Case presentation: This report describes the clinical diagnosis and treatment of a duodenal schwannoma in a 30-year-old female patient. An initial outpatient gastroscopy revealed a submucosal lesion in the duodenum, with differential diagnoses including ectopic pancreas or gastrointestinal stromal tumor. Furthermore, plain and contrast-enhanced abdominal CT scans showed a nodule protruding into the duodenal bulb, suggesting a benign lesion. The patient underwent endoscopic submucosal dissection to remove the tumor. During the procedure, a 1.0 × 1.6 cm submucosal nodule was identified on the anterior wall of the duodenal bulb, with a mildly eroded and slightly depressed surface. The lesion was firm and non-mobile. Histopathological examination of the resected specimen confirmed a spindle cell tumor originating from the duodenal mucosa, leading to a definitive diagnosis of duodenal schwannoma.

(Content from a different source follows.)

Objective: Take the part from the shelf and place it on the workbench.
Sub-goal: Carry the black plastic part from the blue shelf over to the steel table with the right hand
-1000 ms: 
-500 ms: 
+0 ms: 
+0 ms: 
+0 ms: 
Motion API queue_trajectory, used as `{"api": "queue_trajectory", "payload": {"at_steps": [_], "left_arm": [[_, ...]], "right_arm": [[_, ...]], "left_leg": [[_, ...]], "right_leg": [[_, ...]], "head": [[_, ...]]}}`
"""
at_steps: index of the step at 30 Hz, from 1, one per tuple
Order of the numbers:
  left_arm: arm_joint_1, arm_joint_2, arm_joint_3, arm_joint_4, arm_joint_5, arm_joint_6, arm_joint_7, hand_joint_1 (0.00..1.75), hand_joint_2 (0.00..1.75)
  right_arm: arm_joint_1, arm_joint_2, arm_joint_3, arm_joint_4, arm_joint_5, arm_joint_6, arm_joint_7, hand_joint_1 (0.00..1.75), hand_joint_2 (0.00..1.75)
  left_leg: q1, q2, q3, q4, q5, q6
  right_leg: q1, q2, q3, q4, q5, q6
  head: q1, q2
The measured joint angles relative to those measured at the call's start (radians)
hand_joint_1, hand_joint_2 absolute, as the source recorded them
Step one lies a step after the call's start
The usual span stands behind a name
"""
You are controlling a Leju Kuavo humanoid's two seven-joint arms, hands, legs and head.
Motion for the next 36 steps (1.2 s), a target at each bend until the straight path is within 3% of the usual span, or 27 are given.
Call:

Conclusion: Duodenal schwannoma is a rare submucosal tumor traditionally treated with surgical resection. This case highlights the safety and efficacy of endoscopic submucosal dissection in the treatment of duodenal schwannomas, allowing complete tumor resection while preserving gastrointestinal function. In addition, early detection and complete resection are key for preventing recurrence and potential complications.

1 Introduction

Schwannomas are benign tumors that originate from Schwann cells that form the myelin sheath of peripheral nerves (1). Although these tumors can occur in any part of the body, gastrointestinal schwannomas are extremely rare, accounting for less than 3% of all gastrointestinal stromal tumors (GISTs) (2). Among gastrointestinal schwannomas, the duodenum is a particularly rare site, with most cases occurring in the stomach or colon (3–5).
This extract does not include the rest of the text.